- _Task description_: Look for "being" in each line of the records, and copy the lines that have it.

- _Data for this exercise_:

# # # #

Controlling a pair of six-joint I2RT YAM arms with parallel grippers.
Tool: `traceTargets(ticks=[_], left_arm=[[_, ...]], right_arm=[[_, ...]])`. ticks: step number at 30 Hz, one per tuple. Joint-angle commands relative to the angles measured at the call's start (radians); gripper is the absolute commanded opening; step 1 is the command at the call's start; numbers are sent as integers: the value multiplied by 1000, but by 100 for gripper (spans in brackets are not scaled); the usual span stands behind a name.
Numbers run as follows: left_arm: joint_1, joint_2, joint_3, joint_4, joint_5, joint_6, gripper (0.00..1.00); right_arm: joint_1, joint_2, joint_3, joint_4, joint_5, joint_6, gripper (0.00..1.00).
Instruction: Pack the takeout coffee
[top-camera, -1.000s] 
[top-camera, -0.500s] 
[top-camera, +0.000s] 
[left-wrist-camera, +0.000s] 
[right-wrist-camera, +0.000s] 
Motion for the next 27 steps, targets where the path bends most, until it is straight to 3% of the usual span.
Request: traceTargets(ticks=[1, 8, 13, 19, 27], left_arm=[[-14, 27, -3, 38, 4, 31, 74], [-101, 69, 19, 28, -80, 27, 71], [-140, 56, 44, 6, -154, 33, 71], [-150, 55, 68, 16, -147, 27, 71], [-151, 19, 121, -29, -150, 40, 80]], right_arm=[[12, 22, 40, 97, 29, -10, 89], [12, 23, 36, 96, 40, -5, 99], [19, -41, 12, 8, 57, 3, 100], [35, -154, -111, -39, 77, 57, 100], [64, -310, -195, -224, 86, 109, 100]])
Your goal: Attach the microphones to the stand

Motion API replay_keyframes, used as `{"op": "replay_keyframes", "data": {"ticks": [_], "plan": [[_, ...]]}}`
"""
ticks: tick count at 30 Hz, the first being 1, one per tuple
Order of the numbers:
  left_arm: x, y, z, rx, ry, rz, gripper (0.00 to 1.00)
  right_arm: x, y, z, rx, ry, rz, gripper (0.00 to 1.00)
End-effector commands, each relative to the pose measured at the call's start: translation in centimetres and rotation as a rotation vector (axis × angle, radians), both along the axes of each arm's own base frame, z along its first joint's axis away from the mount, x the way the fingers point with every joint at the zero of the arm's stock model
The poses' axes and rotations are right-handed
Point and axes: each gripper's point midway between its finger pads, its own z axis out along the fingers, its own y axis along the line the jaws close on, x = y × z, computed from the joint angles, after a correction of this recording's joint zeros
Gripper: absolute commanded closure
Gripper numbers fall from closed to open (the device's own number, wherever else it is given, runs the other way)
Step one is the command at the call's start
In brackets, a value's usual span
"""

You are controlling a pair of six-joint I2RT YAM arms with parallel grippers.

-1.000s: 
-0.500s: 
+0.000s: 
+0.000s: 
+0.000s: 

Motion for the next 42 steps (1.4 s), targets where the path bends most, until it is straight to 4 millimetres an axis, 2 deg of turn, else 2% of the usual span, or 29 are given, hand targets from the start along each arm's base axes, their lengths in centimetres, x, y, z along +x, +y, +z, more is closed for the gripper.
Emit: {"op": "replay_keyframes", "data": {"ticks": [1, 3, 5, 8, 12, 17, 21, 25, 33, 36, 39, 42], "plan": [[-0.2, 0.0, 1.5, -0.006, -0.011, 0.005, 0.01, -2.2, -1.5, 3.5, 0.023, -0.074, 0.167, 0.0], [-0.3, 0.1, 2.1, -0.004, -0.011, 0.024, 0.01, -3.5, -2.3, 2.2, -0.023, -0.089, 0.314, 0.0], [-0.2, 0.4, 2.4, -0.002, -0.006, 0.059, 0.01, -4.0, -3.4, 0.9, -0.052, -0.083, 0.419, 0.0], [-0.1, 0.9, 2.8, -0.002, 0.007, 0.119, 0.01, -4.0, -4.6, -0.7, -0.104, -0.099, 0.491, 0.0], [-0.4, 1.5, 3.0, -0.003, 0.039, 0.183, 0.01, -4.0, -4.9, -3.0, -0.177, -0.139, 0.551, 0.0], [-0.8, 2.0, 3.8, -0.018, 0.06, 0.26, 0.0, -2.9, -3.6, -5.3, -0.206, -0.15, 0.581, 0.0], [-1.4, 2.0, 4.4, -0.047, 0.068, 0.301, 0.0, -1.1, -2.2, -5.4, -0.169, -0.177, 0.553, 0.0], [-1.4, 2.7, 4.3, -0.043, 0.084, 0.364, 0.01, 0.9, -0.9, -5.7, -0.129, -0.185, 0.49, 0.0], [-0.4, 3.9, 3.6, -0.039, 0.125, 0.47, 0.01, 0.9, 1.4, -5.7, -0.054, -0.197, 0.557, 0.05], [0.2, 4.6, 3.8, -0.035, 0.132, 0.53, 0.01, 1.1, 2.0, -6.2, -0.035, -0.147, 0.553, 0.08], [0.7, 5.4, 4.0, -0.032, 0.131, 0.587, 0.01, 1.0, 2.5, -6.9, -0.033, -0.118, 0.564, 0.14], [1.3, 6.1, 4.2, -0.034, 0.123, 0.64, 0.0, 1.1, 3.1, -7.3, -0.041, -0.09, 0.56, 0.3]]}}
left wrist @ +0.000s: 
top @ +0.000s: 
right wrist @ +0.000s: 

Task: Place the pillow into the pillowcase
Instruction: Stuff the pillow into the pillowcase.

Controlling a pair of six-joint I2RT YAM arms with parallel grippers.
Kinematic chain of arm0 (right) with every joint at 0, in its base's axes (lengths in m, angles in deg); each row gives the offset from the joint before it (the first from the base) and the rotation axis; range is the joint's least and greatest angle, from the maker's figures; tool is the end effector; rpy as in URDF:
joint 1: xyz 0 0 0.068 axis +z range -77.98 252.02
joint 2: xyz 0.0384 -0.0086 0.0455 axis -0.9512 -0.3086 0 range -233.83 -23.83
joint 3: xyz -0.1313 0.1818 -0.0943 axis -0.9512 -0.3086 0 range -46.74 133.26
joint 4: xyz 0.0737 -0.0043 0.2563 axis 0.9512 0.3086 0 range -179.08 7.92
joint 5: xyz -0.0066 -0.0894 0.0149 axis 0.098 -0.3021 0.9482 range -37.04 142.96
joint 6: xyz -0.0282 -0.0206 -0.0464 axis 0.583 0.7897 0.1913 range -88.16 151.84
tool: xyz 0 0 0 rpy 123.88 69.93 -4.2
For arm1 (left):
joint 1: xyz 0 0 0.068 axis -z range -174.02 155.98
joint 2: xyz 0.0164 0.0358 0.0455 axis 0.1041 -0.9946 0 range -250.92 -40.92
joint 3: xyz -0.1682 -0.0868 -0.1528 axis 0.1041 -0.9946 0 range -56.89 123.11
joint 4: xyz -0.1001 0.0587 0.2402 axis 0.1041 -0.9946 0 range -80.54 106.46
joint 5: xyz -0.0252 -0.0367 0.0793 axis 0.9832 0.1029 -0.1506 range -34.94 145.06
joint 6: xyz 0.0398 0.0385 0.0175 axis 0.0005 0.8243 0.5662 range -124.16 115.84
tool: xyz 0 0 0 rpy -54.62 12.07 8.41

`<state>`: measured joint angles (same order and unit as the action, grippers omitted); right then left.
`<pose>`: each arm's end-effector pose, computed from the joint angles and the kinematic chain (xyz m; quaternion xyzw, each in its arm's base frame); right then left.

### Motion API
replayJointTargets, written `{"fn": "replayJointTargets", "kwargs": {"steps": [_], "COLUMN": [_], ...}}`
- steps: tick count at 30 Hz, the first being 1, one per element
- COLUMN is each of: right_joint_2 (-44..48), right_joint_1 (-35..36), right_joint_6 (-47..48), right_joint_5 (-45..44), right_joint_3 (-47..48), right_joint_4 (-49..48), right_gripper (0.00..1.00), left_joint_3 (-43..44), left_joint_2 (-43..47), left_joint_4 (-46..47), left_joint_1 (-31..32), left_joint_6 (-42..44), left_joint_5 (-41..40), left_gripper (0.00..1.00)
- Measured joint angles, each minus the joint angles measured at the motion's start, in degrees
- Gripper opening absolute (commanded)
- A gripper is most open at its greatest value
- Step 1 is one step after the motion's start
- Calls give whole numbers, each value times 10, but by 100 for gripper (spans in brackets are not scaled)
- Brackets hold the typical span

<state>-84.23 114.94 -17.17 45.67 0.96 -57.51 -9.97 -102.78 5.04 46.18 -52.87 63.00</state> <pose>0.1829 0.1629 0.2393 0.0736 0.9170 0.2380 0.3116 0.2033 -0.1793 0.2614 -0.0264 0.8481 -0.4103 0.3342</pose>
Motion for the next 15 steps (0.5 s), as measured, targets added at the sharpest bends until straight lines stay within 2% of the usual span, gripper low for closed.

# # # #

- _Solution for this exercise_:
ticks: tick count at 30 Hz, the first being 1, one per tuple
- steps: tick count at 30 Hz, the first being 1, one per element

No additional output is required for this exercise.